Let $D_1= \begin{vmatrix}a_1 & b_1 & c_1\\ a_2 & b_2 & c_2 \\ a_3 & b_3 & c_3 \\ \end{vmatrix}$ and
$D_2= \begin{vmatrix}a_1+pb_1 & b_1+qc_1 & c_1+ra_1\\ a_2+pb_2 & b_2+qc_2 & c_2+ra_2\\ a_3+pb_3 & b_3+qc_3 & c_3+ra_3\\ \end{vmatrix}$, then how is $D_2= D_1(1+pqr)?$
Define $\mathbf a$ to be the column $(a_1,a_2,a_3)$ and similarly for the other letters. For simplicity I'll write a matrix as a row of columns. In this notation, your matrix is \begin{align*} (\mathbf a+p\mathbf b,\mathbf b+q\mathbf c,\mathbf c+r\mathbf a). \end{align*} As someone mentioned, the determinant is a trilinear form on the columns, meaning you can effectively "FOIL" them out like you would a product of polynomials.
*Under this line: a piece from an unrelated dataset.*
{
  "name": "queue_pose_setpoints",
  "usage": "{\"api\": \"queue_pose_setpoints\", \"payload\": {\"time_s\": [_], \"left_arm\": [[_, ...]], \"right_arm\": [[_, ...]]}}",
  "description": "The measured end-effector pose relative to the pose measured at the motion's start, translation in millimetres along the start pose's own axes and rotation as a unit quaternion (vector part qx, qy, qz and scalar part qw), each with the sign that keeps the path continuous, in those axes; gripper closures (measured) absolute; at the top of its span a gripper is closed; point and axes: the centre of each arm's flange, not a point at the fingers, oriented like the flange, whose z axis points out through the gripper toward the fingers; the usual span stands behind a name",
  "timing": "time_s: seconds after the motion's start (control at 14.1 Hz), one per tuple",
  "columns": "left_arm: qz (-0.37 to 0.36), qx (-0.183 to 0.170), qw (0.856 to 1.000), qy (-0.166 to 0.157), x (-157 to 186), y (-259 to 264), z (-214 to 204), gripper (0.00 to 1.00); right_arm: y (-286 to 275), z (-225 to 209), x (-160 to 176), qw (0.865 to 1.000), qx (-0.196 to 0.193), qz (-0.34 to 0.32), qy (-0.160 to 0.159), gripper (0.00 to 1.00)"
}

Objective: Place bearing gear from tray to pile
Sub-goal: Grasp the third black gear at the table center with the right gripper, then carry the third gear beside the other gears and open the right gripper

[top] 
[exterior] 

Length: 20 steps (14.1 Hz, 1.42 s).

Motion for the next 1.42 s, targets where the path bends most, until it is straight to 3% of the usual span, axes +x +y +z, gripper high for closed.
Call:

When you do this you get $2\times2\times2=8$ terms but note that some of them look like, for example, \begin{align*} \det(p\mathbf b,\mathbf b,\mathbf c). \end{align*} which equals zero since the first two columns are a multiple of each other. Therefore the only terms you have to worry about are \begin{align*} \det(\mathbf a,\mathbf b,\mathbf c)+\det(p\mathbf b,q\mathbf c,r\mathbf a). \end{align*} You can exchange the first and third, followed by second and third columns in the second term (each time picking up a minus sign) to get \begin{align*} \det(\mathbf a,\mathbf b,\mathbf c)+(-1)^2\det(r\mathbf a,p\mathbf b,q\mathbf c). \end{align*} Finally, taking out the constant factors, you get \begin{align*} \det(\mathbf a,\mathbf b,\mathbf c)+(-1)^2rpq\det(\mathbf a,\mathbf b,\mathbf c)=D_1(1+pqr) \end{align*} as desired.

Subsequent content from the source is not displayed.